Chi è di noi tutti che non abbia, almeno una volta in vita sua, mormorato, predicato, gesticolato contro la guerra? I migliori argomenti che ci vengono a mano, nell'orazione, sono tutti ottimi, ma hanno tutti il difetto di prendere l'uomo senza emuli, senza nemici, senza malevoglienti, vale a dire l'uomo come dovrebbe essere e non come è. Li ho a dire? Via, li sanno anche i muricciuoli; non preme. Preme piuttosto di guardarci intorno e di vedere che i moralisti, i sacerdoti, i filosofi di tutto il mondo non fecero altro, per secoli di secoli, che predicare la pace, sotto tutte le forme. L'hanno ottenuta? Mai. Chi non ha nemici in piazza, li ha in casa, chi non ne ha fuor delle frontiere, li ha dentro. E non sono mica fatti solamente per nuocere, i nemici, giovano anche, e spesso, per tenere alto e vigile e costante il gran pensiero dell'onore, così di sé come della patria; per farci escire del movente proprio, basso, egoista, e farcene abbracciare qualche altro, più generoso e più umano. Cosa vuol dire che se un uomo difende accanitamente la sua casa ed i suoi averi, tutti dicono al più che ha fatto assai bene, e che se un altro invece si dimostra prode sul campo, tutti si accordano nel decretargli ben volentieri e lauri ed onori grandissimi? Furono pure coraggiosi entrambi! Vuol dire che tutti sentono, anche se non lo dicono, la gran differenza che passa fra il coraggioso che non esce dal movente suo proprio, e chi se ne sferra e va avanti, chi fa per tutti gli altri e non fa per sè solo, chi può dire almeno una volta in vita sua:

—  Badate che vi ho amato, e amatemi anche voi, in vostra buon'ora!

Si possono ottenere medesimamente, e con altri mezzi, questi buoni e rapidi effetti della buona guerra? Lo lascio dire a voi, anche se partiste dal principio che nessuna guerra possa mai esser buona; anche se non aveste mai osservato quanti uomini vi sono che diventano sempre migliori in tempo di pace, quanto più aria hanno potuto dare ai loro istinti bellicosi in guerra; anche se piantaste la massima, ben falsa, che il mestiere dell'armi non conduca mai a qualche particolare virtù, ben sua.

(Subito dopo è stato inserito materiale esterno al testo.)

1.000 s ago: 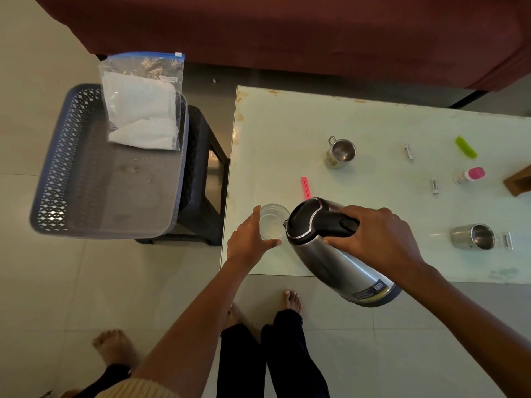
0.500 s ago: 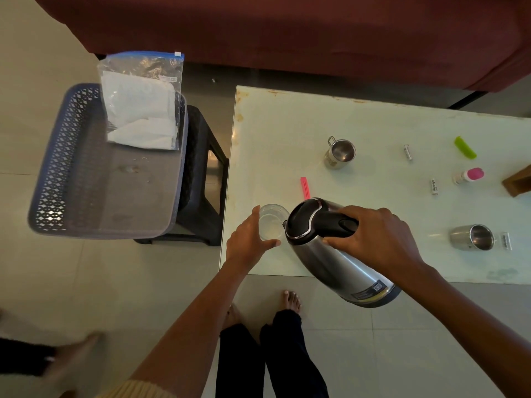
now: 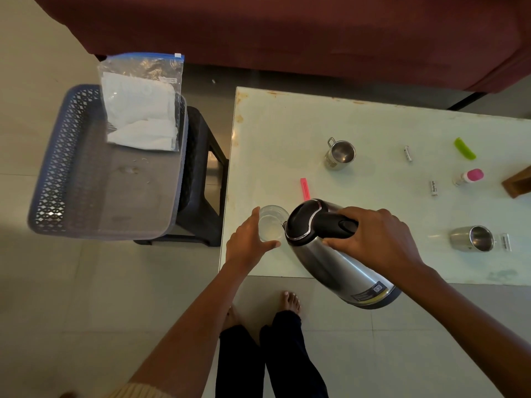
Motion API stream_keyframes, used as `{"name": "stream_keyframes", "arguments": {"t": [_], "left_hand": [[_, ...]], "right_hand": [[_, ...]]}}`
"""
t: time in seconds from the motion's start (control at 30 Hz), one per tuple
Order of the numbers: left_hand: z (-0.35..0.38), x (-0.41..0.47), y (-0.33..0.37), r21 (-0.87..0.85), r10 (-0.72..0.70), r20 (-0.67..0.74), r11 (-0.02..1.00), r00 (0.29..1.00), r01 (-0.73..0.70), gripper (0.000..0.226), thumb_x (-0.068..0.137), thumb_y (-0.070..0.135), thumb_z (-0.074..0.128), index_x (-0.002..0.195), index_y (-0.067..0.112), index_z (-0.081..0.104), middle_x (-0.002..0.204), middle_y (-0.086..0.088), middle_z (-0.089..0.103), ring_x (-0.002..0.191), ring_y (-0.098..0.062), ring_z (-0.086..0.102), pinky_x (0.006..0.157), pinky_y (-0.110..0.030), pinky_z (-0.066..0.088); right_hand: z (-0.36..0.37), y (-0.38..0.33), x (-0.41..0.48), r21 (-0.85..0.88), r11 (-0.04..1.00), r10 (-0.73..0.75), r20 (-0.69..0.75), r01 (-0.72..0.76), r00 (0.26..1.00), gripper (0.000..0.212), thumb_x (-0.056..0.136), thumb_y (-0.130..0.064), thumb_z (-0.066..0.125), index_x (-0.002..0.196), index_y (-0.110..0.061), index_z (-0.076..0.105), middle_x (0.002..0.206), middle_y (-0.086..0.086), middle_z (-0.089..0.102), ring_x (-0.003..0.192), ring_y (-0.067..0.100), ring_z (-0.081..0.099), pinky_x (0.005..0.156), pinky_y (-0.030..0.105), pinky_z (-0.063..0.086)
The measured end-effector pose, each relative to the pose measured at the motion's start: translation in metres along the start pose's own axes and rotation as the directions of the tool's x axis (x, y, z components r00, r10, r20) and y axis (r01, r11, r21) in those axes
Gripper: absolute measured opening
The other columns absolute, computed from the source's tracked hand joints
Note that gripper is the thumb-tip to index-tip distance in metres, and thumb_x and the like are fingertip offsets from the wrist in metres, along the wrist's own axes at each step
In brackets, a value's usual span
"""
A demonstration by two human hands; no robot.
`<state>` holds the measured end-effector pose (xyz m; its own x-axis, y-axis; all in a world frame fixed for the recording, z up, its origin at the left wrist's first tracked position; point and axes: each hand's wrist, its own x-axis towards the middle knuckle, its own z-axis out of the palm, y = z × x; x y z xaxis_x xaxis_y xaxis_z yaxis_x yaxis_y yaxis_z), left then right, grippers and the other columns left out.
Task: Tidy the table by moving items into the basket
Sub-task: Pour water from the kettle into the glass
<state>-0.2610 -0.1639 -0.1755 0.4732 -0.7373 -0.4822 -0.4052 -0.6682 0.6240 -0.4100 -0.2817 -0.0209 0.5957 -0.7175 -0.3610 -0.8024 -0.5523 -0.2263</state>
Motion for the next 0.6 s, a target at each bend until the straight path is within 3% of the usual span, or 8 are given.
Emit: {"name": "stream_keyframes", "arguments": {"t": [0.17, 0.5, 0.6], "left_hand": [[0.0001, 0.0004, -0.0004, -0.003, -0.005, 0.003, 1.0, 1.0, 0.005, 0.089, 0.073, 0.04, 0.075, 0.142, 0.02, 0.022, 0.137, -0.003, 0.051, 0.12, -0.026, 0.053, 0.093, -0.039, 0.047], [-0.0011, -0.0002, -0.0003, -0.017, 0.005, 0.006, 1.0, 1.0, -0.004, 0.087, 0.074, 0.039, 0.074, 0.142, 0.02, 0.023, 0.137, -0.003, 0.05, 0.121, -0.025, 0.052, 0.093, -0.037, 0.047], [-0.0011, -0.0006, -0.0004, -0.016, 0.004, 0.007, 1.0, 1.0, -0.004, 0.087, 0.074, 0.039, 0.074, 0.142, 0.02, 0.023, 0.138, -0.003, 0.05, 0.121, -0.025, 0.052, 0.093, -0.037, 0.047]], "right_hand": [[0.0009, 0.0009, 0.0007, 0.006, 1.0, -0.001, -0.004, 0.001, 1.0, 0.053, 0.077, -0.05, 0.066, 0.122, -0.024, 0.056, 0.102, 0.001, 0.07, 0.076, 0.012, 0.047, 0.068, 0.021, 0.037], [0.0, 0.0007, 0.0012, -0.004, 1.0, -0.003, 0.006, 0.003, 1.0, 0.055, 0.077, -0.051, 0.065, 0.123, -0.024, 0.056, 0.103, 0.002, 0.07, 0.078, 0.013, 0.049, 0.07, 0.022, 0.04], [-0.0003, 0.0002, 0.001, -0.01, 1.0, -0.005, 0.004, 0.005, 1.0, 0.055, 0.076, -0.052, 0.065, 0.122, -0.024, 0.057, 0.102, 0.003, 0.07, 0.084, 0.018, 0.058, 0.071, 0.024, 0.042]]}}
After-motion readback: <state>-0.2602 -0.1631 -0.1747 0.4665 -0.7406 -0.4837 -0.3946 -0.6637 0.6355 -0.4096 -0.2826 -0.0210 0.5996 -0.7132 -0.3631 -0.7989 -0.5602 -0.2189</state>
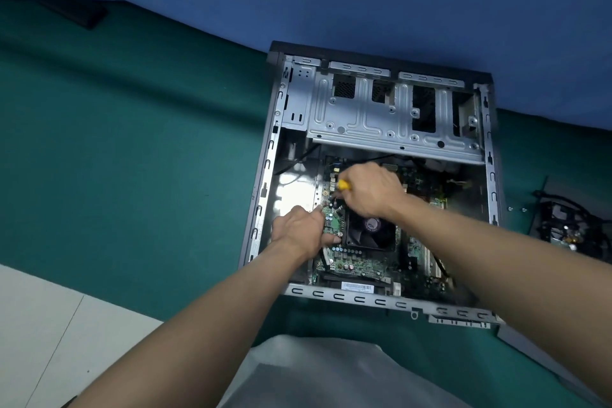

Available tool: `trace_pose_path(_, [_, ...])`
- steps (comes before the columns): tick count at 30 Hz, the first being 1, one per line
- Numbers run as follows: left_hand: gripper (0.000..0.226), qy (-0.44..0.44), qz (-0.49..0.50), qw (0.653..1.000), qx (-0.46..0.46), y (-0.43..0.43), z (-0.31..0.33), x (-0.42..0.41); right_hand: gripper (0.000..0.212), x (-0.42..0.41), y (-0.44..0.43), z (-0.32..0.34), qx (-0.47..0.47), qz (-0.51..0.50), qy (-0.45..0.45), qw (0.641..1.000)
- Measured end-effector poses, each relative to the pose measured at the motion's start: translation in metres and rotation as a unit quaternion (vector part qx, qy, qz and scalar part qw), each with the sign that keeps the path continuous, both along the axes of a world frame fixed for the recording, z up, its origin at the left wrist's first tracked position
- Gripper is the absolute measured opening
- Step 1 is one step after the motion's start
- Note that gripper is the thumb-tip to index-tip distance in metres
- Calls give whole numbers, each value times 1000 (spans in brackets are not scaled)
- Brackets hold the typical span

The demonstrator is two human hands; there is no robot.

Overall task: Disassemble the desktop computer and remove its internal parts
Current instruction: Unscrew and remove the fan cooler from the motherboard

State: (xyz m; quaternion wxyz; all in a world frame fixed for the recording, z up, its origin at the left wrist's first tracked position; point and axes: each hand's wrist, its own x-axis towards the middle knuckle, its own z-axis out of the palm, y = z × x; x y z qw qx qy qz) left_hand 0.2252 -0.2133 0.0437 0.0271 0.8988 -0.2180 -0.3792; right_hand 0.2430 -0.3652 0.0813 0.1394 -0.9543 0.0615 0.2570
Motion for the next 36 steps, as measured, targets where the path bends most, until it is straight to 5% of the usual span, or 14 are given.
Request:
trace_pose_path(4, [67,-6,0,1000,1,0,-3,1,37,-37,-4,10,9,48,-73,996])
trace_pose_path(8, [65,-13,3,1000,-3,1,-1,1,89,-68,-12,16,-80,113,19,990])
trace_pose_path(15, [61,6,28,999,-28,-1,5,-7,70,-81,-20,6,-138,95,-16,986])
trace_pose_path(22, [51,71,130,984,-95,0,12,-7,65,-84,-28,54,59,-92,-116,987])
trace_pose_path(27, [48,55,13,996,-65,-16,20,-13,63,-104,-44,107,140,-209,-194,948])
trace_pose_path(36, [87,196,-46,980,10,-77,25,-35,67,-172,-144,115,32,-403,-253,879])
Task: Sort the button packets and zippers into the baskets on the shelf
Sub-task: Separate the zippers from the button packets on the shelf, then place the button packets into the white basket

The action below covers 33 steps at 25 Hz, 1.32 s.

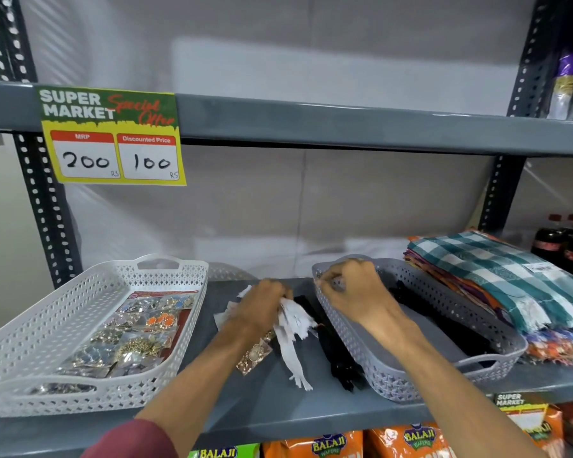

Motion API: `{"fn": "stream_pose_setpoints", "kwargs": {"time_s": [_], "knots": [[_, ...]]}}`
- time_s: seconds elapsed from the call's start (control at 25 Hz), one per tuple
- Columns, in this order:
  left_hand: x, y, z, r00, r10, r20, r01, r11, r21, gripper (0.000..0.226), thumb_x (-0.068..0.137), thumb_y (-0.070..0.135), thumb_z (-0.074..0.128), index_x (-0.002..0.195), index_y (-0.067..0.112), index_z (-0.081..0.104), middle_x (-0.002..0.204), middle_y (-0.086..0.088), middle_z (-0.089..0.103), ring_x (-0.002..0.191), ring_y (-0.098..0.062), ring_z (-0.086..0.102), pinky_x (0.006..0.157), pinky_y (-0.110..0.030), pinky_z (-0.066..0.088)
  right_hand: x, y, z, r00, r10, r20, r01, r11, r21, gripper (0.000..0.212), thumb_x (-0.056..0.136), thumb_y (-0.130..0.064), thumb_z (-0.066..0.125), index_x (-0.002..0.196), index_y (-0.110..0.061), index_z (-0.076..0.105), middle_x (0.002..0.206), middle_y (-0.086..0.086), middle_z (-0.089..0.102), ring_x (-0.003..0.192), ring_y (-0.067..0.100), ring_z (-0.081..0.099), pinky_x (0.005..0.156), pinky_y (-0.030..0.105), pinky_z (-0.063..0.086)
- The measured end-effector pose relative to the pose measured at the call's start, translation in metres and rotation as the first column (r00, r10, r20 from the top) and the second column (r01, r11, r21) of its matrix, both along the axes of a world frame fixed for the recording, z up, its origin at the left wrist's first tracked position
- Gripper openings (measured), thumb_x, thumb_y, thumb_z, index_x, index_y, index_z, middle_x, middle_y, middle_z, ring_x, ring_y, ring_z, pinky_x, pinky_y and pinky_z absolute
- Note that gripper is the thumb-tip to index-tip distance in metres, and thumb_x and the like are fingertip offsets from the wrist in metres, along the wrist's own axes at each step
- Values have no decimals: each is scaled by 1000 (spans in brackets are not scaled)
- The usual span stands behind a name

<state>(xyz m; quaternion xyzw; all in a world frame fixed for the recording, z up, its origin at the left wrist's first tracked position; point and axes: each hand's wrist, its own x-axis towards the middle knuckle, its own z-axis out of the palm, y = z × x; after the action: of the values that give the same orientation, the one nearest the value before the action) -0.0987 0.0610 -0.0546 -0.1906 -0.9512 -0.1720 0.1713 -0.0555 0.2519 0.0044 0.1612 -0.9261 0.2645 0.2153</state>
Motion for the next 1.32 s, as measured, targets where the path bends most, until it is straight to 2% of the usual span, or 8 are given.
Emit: {"fn": "stream_pose_setpoints", "kwargs": {"time_s": [0.28, 0.36, 0.48, 0.6, 0.76, 0.96, 1.16, 1.32], "knots": [[33, 40, 42, 948, -186, -258, 229, 962, 147, 34, 73, 1, 57, 97, 16, 76, 97, -3, 74, 90, -18, 63, 80, -34, 51, 9, 21, 25, 985, -113, -132, 96, 987, -128, 15, 86, -22, 66, 89, -15, 79, 90, 4, 76, 81, 18, 69, 76, 28, 55], [43, 57, 29, 945, -250, -210, 278, 953, 119, 41, 71, -1, 49, 101, 12, 74, 102, -8, 73, 92, -24, 66, 80, -37, 54, 10, 17, 26, 982, -102, -159, 81, 988, -134, 14, 86, -21, 66, 89, -14, 79, 90, 5, 76, 81, 19, 69, 78, 31, 56], [51, 68, 6, 955, -270, -126, 282, 956, 84, 48, 75, -13, 47, 113, 6, 68, 118, -13, 68, 101, -29, 64, 84, -32, 51, 12, 4, 18, 992, -46, -119, 38, 997, -72, 14, 85, -19, 66, 89, -15, 79, 90, 2, 76, 78, 12, 63, 70, 11, 44], [54, 58, -1, 964, -266, 6, 264, 958, 114, 32, 72, -18, 46, 94, -1, 62, 108, -21, 63, 96, -37, 60, 73, -30, 44, 11, -12, 4, 998, 21, -55, -23, 999, -36, 17, 87, -18, 64, 97, -14, 78, 95, 3, 77, 85, 15, 68, 77, 15, 49], [37, 10, 15, 985, -163, 49, 144, 953, 268, 42, 79, -10, 64, 113, 15, 64, 114, -5, 66, 86, -16, 64, 77, -28, 53, 2, -30, 6, 995, 71, -65, -75, 995, -69, 24, 89, -9, 58, 106, -10, 75, 100, 4, 76, 91, 14, 70, 81, 17, 51], [-6, -59, 38, 973, 189, 128, -192, 981, 5, 23, 79, 1, 70, 92, 19, 72, 108, -8, 69, 95, -26, 69, 89, -42, 57, -35, -65, -4, 992, 95, 89, -91, 995, -43, 19, 86, -5, 60, 98, -10, 74, 97, 10, 73, 88, 19, 71, 83, 29, 58], [-12, -56, 21, 901, 179, 394, -80, 964, -255, 42, 73, 14, 83, 112, 18, 71, 121, -7, 70, 112, -26, 66, 98, -38, 52, -48, -96, -35, 903, 46, 427, -183, 941, 285, 29, 82, -15, 74, 107, -3, 67, 110, 12, 69, 90, 23, 66, 72, 23, 44], [-8, -55, 15, 909, 200, 366, -95, 954, -285, 50, 66, 23, 88, 111, 13, 71, 115, -7, 73, 109, -25, 68, 96, -38, 52, -56, -102, -50, 888, -16, 460, -178, 910, 375, 37, 80, -16, 76, 113, -4, 62, 124, 13, 56, 88, 24, 59, 73, 25, 43]]}}
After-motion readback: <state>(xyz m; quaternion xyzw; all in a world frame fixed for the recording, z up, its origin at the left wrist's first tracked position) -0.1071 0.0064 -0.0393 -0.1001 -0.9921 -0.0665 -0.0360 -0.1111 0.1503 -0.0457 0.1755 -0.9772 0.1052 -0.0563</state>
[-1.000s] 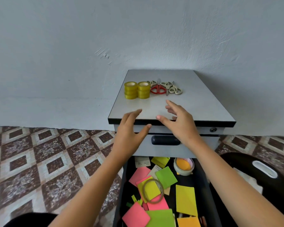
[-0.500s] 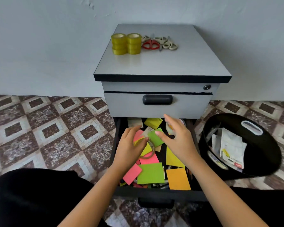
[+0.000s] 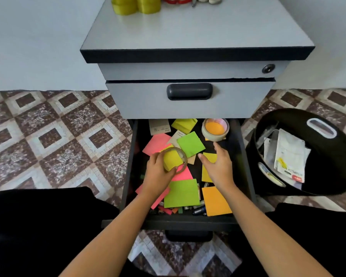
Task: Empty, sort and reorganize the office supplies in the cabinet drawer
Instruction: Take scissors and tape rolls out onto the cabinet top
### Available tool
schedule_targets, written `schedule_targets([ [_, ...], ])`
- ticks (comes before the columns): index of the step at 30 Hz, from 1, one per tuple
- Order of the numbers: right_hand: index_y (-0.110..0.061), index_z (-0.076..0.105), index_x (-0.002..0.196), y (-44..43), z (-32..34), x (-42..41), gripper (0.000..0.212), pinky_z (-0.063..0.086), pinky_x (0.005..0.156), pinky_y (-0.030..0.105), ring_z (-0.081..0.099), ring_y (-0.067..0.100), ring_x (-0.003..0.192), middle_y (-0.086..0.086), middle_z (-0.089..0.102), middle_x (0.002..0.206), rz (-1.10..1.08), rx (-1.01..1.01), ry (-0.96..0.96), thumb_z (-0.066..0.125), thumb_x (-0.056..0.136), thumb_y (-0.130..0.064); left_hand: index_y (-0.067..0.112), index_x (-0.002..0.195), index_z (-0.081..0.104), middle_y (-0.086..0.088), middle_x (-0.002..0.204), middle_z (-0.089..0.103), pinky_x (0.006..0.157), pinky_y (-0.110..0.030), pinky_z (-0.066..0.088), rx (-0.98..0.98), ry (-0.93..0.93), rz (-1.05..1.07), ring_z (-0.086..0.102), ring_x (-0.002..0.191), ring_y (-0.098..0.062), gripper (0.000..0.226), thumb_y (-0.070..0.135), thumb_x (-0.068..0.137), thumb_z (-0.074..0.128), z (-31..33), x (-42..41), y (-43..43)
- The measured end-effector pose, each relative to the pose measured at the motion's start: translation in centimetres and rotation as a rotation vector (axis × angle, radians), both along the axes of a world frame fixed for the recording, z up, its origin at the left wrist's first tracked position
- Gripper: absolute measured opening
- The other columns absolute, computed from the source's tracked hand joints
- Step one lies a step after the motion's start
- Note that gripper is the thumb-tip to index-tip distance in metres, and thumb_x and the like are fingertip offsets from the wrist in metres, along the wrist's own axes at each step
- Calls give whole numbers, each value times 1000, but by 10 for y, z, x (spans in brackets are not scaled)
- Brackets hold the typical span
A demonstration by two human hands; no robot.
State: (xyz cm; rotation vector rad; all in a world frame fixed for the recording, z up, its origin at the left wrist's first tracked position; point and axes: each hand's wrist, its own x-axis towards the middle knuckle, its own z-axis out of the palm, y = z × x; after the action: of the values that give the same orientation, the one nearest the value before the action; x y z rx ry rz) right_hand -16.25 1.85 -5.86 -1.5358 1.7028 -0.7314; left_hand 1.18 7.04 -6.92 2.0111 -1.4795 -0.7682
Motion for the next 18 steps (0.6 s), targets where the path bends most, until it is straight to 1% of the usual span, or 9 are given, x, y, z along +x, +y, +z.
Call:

Sì, lo so, c'è la filantropia su larga scala, c'è il cosmopolitismo, c'è l'umanitarismo, c'è la repubblica mondiale, c'è la mutualità universale. Tutta roba troppo grande, per la piccolezza nostra, credetelo a me, che sono stato per crederci qualche volta, e che ne sono appena ritornato col capo in cimbali e col core stretto ed angusto di chi fa finta di pensare a tutti, per non pensare effettivamente a nessuno. Come è possibile che gli uomini, diversi per razza e viventi sotto climi diversi, possano lasciarsi indurre a spasimare, se sono gialli, per noi altri bianchi, ovvero, se gelano sotto il polo, per quelli che bruciano sotto l'equatore? Fate un alveare grande come il Colosseo e poi picchiate, picchiate forte: vedremo quante api sciameranno all'invito vostro! Andiamo andiamo, dite piuttosto, che il forte, per mandare ad effetto la vostra politica universale, dovrebbe spazzare via il debole, come le Pelli Rosse in America, e allora soltanto si potrà dire che siete in buona fede. Ma così no.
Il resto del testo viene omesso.